When finance gurus discuss the borrowing behavior of Indians, they differentiate between formal and informal sources. Formal sources of borrowing typically refer to money borrowed from financial institutions, including banks and NBFCs. Informal sources, on the other hand, usually involve moneylenders, friends, and family. There's a common belief that one cannot compete with money borrowed from friends and family, as it is often lent at a 0% interest rate. However, I have a contrary point to make on that matter.

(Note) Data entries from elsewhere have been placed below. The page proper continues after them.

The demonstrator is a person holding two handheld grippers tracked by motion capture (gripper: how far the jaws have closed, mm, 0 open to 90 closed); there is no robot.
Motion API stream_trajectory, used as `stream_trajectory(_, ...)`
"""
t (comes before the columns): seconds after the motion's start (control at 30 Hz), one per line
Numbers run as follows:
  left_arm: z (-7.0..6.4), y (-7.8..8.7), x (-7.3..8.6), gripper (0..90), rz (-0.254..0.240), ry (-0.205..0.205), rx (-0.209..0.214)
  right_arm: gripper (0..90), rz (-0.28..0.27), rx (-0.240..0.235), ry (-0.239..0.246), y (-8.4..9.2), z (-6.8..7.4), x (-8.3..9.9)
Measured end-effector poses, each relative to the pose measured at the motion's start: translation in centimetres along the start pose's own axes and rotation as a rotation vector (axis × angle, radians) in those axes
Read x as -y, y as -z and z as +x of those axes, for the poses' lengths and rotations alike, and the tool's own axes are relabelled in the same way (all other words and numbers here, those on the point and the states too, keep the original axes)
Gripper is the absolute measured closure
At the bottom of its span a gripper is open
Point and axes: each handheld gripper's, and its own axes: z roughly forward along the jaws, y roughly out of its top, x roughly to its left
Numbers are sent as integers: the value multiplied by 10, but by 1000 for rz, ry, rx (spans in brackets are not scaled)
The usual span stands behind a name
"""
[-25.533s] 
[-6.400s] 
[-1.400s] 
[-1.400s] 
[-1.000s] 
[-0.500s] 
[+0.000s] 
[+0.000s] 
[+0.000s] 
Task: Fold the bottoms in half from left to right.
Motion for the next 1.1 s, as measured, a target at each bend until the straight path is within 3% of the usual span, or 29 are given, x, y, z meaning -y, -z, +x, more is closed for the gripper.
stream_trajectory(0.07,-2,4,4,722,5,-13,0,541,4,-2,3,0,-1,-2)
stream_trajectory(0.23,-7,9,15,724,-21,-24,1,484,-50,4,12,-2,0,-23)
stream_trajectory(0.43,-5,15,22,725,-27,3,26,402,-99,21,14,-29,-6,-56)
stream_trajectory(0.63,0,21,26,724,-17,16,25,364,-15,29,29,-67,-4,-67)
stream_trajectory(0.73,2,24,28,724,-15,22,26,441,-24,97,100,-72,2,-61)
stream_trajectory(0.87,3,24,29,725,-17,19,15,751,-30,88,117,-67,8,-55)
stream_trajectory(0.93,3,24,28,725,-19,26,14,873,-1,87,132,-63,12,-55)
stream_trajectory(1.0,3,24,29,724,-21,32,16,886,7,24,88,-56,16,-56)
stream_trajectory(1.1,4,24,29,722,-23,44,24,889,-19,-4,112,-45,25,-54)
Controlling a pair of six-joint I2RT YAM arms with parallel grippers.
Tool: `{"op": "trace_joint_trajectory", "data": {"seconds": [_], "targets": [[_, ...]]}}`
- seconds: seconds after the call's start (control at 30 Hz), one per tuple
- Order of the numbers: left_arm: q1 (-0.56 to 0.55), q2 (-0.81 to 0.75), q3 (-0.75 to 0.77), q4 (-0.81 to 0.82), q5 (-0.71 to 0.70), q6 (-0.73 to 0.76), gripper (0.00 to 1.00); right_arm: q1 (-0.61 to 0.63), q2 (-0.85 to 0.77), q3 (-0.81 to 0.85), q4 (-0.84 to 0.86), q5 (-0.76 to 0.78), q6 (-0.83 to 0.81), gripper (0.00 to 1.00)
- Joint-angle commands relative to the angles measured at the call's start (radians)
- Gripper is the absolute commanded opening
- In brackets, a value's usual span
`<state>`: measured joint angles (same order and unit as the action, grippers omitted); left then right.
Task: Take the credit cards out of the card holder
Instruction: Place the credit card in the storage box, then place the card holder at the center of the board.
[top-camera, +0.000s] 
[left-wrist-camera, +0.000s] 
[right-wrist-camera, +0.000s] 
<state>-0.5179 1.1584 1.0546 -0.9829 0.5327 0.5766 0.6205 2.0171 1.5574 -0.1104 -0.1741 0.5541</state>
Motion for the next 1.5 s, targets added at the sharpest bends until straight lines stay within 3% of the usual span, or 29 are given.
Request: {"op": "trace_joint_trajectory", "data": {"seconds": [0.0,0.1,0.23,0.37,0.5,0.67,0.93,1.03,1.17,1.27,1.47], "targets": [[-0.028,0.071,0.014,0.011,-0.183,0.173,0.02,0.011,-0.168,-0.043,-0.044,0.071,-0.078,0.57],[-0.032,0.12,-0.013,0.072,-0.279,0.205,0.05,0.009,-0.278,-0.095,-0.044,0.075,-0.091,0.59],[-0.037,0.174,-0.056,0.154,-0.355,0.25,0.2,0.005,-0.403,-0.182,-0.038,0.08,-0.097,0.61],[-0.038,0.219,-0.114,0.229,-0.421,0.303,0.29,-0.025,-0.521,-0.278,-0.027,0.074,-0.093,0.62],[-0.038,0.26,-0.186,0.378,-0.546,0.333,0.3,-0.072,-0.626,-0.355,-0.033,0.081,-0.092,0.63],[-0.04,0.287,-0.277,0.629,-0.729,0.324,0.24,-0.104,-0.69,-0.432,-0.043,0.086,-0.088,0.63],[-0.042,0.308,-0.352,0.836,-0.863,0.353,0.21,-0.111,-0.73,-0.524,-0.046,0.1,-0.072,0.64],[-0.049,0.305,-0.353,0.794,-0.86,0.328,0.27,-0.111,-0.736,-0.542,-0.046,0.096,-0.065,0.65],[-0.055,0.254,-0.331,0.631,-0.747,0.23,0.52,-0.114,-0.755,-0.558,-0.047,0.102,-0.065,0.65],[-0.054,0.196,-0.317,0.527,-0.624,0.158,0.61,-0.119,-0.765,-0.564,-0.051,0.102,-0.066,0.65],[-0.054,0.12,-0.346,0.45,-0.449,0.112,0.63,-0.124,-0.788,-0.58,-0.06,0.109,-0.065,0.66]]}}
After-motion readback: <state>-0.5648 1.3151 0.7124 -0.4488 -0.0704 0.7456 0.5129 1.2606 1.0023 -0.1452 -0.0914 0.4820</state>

A common research technique that I use to uncover someone's priorities is by giving them a set of cue cards and asking them to rearrange them. For example, if I wanted to understand someone's preferred sources of loans, I would show them cue cards labeled with options like banks, NBFCs, money lenders, family, etc., and ask them to arrange these from most preferred to least preferred. In one such exercise in a small tier-4 village, a farmer placed 'family' as his last priority to borrow money from. Intrigued by his choice, I asked for his rationale.
He shared his story of how he was kicked out by his family, forcing him to relocate and start a new life. His goal was to prove to those who had rejected him that he could be successful without their support. Interestingly, he maintained contact with his family and relatives but managed these relationships with caution. In his words, borrowing money from a family member or relative would signal that his life wasn't going well. Yes, the loan might come at 0% interest, but it would cost him his dignity and respect. When money sidesteps as a factor in a household's dynamics, it's dignity and respect that form one's identity.
Many times, borrowing money from friends and family comes with unspoken obligations, such as being available whenever they need help or lending them money when they are in need. In some interviews, men have discussed the idea of not keeping large amounts of liquid cash at home just to avoid the compulsion of having to lend it out if a family member requests it.
While technology can measure tangible aspects of finance, it's these social aspects that often determine decision-making, which we frequently overlook. I mean, tools like Mixpanel or Google Analytics can't capture these emotions.